Nothing after the line with "Could you kindly segment the right" belongs in the copy; extract the lines below from the top through that line, pictures left out.

___ Excerpted records ___

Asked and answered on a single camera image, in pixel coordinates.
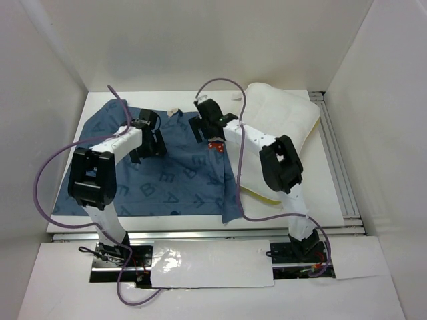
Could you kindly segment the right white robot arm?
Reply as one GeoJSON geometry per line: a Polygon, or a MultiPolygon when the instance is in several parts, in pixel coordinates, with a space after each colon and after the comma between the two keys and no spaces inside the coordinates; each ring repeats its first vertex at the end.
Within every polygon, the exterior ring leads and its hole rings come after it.
{"type": "Polygon", "coordinates": [[[240,186],[243,156],[247,151],[258,156],[264,183],[276,193],[283,213],[264,218],[250,218],[250,222],[288,218],[288,237],[291,253],[298,261],[307,261],[314,254],[319,242],[316,224],[308,217],[308,209],[302,195],[303,166],[290,137],[274,137],[246,125],[232,113],[223,114],[220,106],[210,98],[196,98],[193,102],[198,115],[189,120],[196,141],[223,139],[239,146],[236,186],[240,186]]]}

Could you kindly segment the white pillow yellow edge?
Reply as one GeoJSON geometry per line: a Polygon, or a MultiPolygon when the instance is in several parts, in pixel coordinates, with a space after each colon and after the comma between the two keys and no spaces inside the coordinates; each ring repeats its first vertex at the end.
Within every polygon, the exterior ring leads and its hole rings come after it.
{"type": "MultiPolygon", "coordinates": [[[[287,135],[298,153],[320,118],[320,108],[316,104],[265,83],[249,84],[246,100],[243,122],[274,137],[287,135]]],[[[259,153],[250,151],[248,144],[244,147],[240,186],[264,203],[280,203],[278,195],[262,177],[259,153]]]]}

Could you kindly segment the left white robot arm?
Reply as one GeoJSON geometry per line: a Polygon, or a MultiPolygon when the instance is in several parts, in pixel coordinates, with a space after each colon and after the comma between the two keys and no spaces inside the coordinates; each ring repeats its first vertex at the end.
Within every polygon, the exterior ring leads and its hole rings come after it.
{"type": "Polygon", "coordinates": [[[72,157],[68,194],[83,207],[95,224],[101,254],[117,266],[131,260],[129,235],[119,222],[113,200],[117,193],[116,165],[126,156],[132,163],[164,157],[167,149],[161,134],[160,116],[142,109],[130,125],[88,149],[77,148],[72,157]]]}

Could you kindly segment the blue letter print pillowcase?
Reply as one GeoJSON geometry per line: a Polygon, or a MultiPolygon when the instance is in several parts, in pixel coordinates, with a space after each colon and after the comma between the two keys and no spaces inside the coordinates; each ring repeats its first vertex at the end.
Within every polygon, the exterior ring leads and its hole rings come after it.
{"type": "Polygon", "coordinates": [[[117,164],[117,214],[219,215],[222,223],[239,218],[236,182],[224,144],[197,143],[189,125],[195,112],[157,114],[167,153],[140,163],[125,157],[117,164]]]}

___

Response:
Asked and answered on a single camera image, in pixel coordinates.
Could you kindly segment the right white robot arm?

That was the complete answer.